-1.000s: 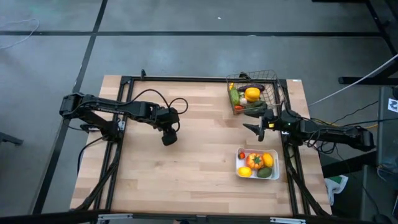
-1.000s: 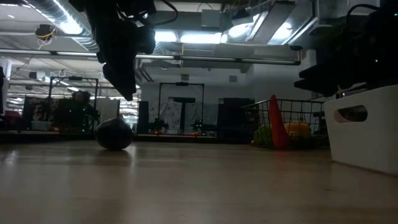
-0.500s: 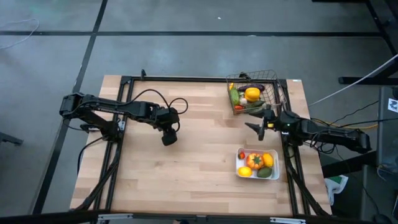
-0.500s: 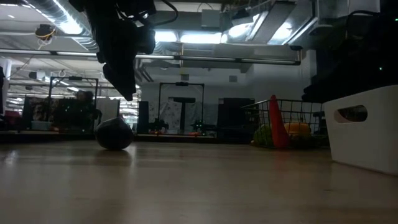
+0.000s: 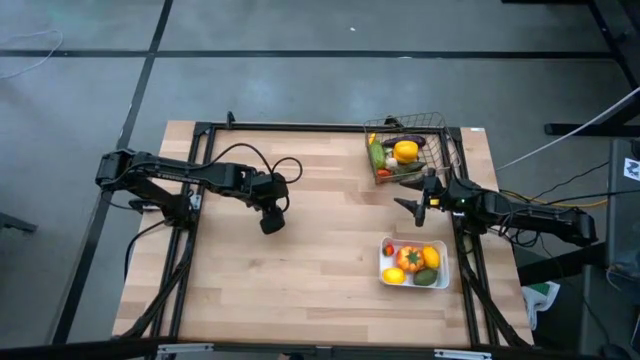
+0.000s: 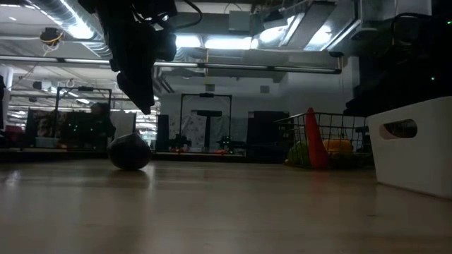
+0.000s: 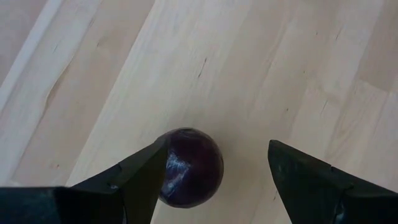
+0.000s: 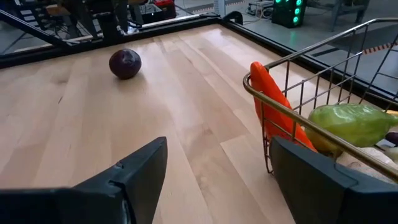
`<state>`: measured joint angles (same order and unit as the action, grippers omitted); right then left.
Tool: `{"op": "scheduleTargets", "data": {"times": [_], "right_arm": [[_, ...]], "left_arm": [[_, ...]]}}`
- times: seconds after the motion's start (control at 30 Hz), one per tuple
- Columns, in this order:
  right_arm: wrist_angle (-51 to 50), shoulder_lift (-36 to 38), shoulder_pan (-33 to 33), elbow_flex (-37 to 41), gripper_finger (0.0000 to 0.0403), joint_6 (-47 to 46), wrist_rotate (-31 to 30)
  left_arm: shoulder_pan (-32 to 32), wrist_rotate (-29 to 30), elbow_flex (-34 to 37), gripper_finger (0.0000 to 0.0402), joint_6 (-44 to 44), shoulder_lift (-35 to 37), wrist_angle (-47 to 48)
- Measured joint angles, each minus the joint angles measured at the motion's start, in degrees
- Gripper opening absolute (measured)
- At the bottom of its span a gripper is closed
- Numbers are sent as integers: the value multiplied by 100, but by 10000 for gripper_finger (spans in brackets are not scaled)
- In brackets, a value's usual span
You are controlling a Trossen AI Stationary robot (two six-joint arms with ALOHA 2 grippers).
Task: Sort produce into baskets
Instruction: Put the violet onion into the black wire basket
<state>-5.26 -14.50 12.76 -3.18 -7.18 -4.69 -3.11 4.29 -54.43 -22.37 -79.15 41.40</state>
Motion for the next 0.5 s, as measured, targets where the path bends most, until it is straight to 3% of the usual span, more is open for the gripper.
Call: {"op": "scheduleTargets", "data": {"times": [0.5], "right_arm": [[184,0,0,31,280,2,18]], "left_arm": [[-20,-6,0,276,37,0,76]]}}
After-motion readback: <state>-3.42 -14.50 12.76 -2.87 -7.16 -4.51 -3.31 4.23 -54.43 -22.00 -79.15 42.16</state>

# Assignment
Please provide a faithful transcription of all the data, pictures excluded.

# Written answer
-1.000s: 
-1.000s: 
-0.500s: 
-0.500s: 
+0.000s: 
+0.000s: 
+0.000s: 
+0.000s: 
`<state>`: measured joint angles (same order and unit as the action, grippers omitted); right then left.
Tool: `{"op": "scheduleTargets", "data": {"times": [_], "right_arm": [[_, ...]], "left_arm": [[_, ...]]}}`
- times: seconds after the motion's start (control at 30 Hz), one per tuple
- Columns, in this order:
  right_arm: wrist_angle (-51 to 50), shoulder_lift (-36 to 38), shoulder_pan (-33 to 33), elbow_flex (-37 to 41), gripper_finger (0.0000 to 0.0403), joint_6 (-47 to 46), wrist_rotate (-31 to 30)
  left_arm: shoulder_pan (-32 to 32), wrist_rotate (-29 to 30), elbow_flex (-34 to 37), gripper_finger (0.0000 to 0.0402), joint_6 (-44 to 44), shoulder_lift (-35 to 37), wrist_angle (-47 to 48)
- Measured joint angles, each minus the joint angles measured at the motion's start, in degrees
- Gripper opening absolute (measured)
- At the bottom of its span a gripper is closed
- Numbers are sent as integers: the value multiplied by 100, but by 10000 for gripper_finger (spans in brackets are not scaled)
- In brackets, a value's usual span
You are controlling a Trossen AI Stationary robot (two six-joint arms with ALOHA 2 grippers).
Task: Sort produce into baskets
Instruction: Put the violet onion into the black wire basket
<state>-5.26 -14.50 12.76 -3.18 -7.18 -4.69 -3.11 4.29 -54.43 -22.37 -79.15 41.40</state>
Motion for the next 0.5 s, as measured, targets where the path bends most, until it is straight to 3% of the usual span, more is open for the gripper.
Call: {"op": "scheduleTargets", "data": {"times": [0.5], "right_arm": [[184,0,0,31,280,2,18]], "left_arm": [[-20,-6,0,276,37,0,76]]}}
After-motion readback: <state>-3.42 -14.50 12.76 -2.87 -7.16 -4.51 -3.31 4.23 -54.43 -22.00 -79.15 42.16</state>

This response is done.